== TASK DIRECTIONS ==
Repeat the data that follows, keeping every character intact.

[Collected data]
○ ○ ○ ○

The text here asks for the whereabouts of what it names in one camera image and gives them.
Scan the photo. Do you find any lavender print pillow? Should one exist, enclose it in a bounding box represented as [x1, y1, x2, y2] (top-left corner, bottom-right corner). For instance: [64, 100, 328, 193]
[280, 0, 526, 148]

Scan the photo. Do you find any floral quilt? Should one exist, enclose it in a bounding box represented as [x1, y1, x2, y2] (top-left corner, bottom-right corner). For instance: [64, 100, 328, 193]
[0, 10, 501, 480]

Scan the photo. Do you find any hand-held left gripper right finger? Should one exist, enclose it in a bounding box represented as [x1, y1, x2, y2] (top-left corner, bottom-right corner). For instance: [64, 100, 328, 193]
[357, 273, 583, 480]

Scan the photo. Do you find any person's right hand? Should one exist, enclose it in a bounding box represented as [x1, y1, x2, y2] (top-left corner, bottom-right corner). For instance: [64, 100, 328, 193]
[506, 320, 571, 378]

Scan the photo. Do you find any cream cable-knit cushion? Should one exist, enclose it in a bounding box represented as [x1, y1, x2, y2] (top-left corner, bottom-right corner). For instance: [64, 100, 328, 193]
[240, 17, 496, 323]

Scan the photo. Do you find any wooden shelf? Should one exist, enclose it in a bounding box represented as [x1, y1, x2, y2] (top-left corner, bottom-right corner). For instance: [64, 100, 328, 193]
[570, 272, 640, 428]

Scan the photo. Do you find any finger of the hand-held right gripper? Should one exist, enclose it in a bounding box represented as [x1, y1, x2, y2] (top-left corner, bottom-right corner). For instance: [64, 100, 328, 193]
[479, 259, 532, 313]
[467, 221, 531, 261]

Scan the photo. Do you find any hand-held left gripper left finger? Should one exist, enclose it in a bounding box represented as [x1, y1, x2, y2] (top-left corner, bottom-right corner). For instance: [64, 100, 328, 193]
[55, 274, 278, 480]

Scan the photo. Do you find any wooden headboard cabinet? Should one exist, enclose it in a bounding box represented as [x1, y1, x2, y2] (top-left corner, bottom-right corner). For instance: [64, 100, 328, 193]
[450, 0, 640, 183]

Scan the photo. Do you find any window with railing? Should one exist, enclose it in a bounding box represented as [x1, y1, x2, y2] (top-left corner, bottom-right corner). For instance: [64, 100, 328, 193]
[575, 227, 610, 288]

○ ○ ○ ○

== TASK ANSWER ==
The text here asks for the whereabouts of what it names in one camera image and gives them.
Scan the photo. Do you find any lavender print pillow? Should one exist, enclose it in a bounding box represented as [x1, y1, x2, y2] (top-left corner, bottom-right corner). For instance: [64, 100, 328, 193]
[280, 0, 526, 148]

Scan the photo. Do you find any floral quilt? Should one exist, enclose it in a bounding box represented as [x1, y1, x2, y2] (top-left corner, bottom-right corner). For instance: [64, 100, 328, 193]
[0, 10, 501, 480]

Scan the photo. Do you find any hand-held left gripper right finger? Should one exist, enclose it in a bounding box represented as [x1, y1, x2, y2] (top-left corner, bottom-right corner). For instance: [64, 100, 328, 193]
[357, 273, 583, 480]

Scan the photo. Do you find any person's right hand? Should one exist, enclose it in a bounding box represented as [x1, y1, x2, y2] (top-left corner, bottom-right corner). For instance: [64, 100, 328, 193]
[506, 320, 571, 378]

Scan the photo. Do you find any cream cable-knit cushion? Should one exist, enclose it in a bounding box represented as [x1, y1, x2, y2] (top-left corner, bottom-right corner). For instance: [64, 100, 328, 193]
[240, 17, 496, 323]

Scan the photo. Do you find any wooden shelf? Should one exist, enclose it in a bounding box represented as [x1, y1, x2, y2] (top-left corner, bottom-right corner). For instance: [64, 100, 328, 193]
[570, 272, 640, 428]

Scan the photo. Do you find any finger of the hand-held right gripper? Should one exist, enclose it in a bounding box represented as [x1, y1, x2, y2] (top-left corner, bottom-right corner). For instance: [64, 100, 328, 193]
[479, 259, 532, 313]
[467, 221, 531, 261]

Scan the photo. Do you find any hand-held left gripper left finger? Should one exist, enclose it in a bounding box represented as [x1, y1, x2, y2] (top-left corner, bottom-right corner). For instance: [64, 100, 328, 193]
[55, 274, 278, 480]

Scan the photo. Do you find any wooden headboard cabinet? Should one exist, enclose it in a bounding box represented as [x1, y1, x2, y2] (top-left corner, bottom-right corner). For instance: [64, 100, 328, 193]
[450, 0, 640, 183]

Scan the photo. Do you find any window with railing? Should one exist, enclose it in a bounding box represented as [x1, y1, x2, y2] (top-left corner, bottom-right corner). For instance: [64, 100, 328, 193]
[575, 227, 610, 288]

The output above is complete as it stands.